Source data
________________________
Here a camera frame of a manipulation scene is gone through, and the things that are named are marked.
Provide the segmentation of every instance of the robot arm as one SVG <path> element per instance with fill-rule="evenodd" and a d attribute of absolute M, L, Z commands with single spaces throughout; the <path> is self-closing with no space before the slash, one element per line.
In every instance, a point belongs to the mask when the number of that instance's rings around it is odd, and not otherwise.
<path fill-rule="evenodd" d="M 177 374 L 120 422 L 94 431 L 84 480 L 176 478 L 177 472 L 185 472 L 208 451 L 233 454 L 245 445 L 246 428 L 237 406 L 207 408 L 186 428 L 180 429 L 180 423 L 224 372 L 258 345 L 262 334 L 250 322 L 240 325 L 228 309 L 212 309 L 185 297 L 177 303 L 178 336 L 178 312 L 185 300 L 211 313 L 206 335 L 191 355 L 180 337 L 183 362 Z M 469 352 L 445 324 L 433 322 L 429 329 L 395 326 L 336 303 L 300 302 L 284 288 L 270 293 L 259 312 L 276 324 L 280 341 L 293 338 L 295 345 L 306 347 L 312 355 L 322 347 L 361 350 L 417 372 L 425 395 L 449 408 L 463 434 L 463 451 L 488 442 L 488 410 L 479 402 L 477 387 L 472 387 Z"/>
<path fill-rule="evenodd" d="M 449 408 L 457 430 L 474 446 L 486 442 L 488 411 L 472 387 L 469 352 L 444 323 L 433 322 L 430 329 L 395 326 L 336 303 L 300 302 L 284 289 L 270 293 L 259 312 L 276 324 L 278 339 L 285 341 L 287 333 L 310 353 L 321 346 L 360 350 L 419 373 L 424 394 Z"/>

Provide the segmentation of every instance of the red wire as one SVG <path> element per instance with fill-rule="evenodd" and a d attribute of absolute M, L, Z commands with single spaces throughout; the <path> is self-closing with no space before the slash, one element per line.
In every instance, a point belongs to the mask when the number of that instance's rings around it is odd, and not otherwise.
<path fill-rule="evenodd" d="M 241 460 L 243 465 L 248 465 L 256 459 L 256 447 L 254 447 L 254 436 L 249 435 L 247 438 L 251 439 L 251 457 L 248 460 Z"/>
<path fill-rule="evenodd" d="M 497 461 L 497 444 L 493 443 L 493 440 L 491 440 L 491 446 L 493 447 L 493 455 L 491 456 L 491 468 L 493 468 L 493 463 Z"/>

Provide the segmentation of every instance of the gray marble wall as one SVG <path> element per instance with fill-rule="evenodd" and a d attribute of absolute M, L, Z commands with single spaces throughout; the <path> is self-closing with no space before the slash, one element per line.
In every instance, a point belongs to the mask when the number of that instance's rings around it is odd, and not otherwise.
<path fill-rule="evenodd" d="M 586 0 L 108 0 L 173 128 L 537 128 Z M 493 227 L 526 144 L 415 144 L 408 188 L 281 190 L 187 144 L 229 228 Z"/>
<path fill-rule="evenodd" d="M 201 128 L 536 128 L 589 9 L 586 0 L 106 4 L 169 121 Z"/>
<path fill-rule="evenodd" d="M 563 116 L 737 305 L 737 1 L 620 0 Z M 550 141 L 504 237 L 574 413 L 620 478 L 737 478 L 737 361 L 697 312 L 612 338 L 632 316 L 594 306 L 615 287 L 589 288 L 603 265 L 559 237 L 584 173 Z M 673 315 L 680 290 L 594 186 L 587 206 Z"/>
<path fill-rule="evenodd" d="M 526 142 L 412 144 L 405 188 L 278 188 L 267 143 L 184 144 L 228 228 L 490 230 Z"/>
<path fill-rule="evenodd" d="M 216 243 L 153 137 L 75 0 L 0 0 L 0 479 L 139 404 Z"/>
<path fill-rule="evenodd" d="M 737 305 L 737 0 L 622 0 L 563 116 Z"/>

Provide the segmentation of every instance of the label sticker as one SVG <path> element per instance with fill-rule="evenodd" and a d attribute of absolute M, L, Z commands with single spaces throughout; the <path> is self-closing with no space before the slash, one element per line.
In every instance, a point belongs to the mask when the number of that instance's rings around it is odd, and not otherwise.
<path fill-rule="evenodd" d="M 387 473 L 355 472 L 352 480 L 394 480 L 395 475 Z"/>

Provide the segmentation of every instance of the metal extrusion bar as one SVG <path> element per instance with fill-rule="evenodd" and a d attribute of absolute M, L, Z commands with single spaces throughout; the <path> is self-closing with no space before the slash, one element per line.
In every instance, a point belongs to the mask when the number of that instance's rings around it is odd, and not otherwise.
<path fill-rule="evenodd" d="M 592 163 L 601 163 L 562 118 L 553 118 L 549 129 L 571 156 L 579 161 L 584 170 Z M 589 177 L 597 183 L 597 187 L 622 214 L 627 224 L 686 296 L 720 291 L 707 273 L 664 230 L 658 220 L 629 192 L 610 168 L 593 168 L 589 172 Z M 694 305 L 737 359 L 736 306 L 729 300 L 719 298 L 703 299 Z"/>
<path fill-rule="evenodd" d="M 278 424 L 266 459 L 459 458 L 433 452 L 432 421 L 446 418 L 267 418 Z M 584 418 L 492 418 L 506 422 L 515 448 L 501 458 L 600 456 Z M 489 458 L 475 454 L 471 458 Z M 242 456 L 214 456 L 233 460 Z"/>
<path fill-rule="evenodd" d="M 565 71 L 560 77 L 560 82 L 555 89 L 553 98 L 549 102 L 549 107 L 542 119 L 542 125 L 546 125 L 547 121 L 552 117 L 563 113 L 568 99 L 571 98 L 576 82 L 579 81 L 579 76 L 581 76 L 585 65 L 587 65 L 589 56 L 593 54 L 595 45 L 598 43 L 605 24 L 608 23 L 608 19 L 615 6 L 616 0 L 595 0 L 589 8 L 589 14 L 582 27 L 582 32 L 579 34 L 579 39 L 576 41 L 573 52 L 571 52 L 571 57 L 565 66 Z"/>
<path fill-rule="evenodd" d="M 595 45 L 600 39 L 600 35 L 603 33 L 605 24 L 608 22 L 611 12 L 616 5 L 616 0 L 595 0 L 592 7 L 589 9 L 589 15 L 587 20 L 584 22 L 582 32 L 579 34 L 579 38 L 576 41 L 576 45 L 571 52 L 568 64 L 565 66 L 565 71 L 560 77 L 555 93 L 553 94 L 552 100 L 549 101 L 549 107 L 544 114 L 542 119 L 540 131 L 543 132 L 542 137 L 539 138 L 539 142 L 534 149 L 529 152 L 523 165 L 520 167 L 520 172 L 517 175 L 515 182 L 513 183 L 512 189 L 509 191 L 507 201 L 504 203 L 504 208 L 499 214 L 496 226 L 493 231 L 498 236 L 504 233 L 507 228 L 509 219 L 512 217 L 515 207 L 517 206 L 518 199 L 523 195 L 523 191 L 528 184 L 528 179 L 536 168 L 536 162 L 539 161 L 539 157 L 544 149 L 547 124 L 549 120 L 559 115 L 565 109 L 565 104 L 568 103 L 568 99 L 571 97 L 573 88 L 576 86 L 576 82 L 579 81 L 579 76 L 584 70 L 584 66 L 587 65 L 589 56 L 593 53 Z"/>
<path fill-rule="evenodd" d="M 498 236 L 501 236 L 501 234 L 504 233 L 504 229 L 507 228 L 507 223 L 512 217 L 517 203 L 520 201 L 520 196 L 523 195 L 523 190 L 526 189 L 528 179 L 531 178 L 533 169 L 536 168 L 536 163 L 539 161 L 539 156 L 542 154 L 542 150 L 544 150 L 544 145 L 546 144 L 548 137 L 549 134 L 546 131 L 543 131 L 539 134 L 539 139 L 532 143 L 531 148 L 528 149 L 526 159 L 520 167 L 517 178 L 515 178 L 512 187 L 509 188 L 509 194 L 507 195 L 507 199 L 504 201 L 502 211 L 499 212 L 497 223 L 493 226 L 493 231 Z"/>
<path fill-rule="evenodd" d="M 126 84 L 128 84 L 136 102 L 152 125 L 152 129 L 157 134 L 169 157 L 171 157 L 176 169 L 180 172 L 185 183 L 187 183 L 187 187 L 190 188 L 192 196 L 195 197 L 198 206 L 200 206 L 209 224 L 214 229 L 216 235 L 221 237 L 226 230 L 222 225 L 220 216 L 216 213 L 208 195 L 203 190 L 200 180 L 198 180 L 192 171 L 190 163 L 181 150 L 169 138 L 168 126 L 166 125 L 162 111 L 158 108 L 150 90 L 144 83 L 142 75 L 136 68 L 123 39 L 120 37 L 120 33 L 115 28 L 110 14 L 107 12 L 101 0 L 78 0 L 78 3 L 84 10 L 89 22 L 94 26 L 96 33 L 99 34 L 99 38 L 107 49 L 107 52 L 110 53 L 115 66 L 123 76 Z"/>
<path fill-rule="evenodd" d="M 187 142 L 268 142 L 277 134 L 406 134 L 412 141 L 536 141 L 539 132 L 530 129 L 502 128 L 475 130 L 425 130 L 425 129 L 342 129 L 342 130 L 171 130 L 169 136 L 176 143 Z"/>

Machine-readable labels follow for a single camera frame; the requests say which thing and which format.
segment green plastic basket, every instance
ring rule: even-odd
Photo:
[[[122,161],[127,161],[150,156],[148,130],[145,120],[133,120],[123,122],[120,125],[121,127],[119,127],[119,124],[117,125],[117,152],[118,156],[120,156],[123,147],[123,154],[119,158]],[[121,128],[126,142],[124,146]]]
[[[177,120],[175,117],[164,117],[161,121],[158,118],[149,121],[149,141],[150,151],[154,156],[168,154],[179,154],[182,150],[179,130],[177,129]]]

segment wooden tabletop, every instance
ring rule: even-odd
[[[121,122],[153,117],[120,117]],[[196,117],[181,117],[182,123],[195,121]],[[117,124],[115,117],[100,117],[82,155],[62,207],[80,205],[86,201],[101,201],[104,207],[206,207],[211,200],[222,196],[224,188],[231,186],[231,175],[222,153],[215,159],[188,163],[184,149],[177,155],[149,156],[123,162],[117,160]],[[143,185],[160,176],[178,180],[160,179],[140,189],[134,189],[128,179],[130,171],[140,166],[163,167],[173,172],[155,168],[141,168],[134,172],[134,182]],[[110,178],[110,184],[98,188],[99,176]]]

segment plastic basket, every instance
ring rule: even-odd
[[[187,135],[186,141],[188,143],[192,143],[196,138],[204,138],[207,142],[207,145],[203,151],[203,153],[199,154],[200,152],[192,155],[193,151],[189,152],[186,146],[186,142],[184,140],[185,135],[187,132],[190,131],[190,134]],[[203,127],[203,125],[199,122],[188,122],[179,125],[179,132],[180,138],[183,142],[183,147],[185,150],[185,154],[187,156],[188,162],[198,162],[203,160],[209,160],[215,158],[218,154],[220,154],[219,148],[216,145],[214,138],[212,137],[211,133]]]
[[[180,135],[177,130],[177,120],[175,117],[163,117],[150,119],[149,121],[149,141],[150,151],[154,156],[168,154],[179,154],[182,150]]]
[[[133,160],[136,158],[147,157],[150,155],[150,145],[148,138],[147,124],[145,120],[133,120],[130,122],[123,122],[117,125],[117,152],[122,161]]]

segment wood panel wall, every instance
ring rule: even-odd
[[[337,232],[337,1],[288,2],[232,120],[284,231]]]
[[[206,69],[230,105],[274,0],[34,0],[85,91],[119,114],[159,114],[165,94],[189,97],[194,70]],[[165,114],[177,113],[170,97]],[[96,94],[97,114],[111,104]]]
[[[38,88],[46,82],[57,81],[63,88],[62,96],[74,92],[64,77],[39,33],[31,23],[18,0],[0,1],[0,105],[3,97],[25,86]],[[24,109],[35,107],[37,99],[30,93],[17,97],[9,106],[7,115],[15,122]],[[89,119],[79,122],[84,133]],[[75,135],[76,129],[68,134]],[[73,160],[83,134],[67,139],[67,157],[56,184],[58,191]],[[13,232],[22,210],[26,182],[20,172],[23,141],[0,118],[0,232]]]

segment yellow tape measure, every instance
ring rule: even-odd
________________________
» **About this task**:
Copy every line where the word "segmentation" is present in the entries above.

» **Result of this exercise**:
Provide the segmentation of every instance of the robot arm as one SVG <path> element per instance with fill-rule="evenodd" and a d attribute of absolute M, L, Z commands with single spaces throughout; the <path> is self-closing with no space before the slash, one element per line.
Provide the segmentation of every instance of the red wire as one SVG <path> element per instance with fill-rule="evenodd" and a d attribute of absolute M, L, Z commands with single spaces throughout; the <path> is self-closing with no space before the slash, one element per line.
Provide the segmentation of every instance of the gray marble wall as one SVG <path> element per instance with fill-rule="evenodd" and a d attribute of absolute M, L, Z commands with single spaces throughout; the <path> is self-closing with no space before the slash, one element per line.
Provide the segmentation of every instance of the label sticker as one SVG <path> element per instance with fill-rule="evenodd" and a d attribute of absolute M, L, Z commands with single spaces throughout; the <path> is self-closing with no space before the slash, one element per line.
Provide the segmentation of every instance of the metal extrusion bar as one SVG <path> element per instance with fill-rule="evenodd" and a d attribute of absolute M, L, Z commands with single spaces throughout; the <path> is self-closing with no space before the slash, one element per line.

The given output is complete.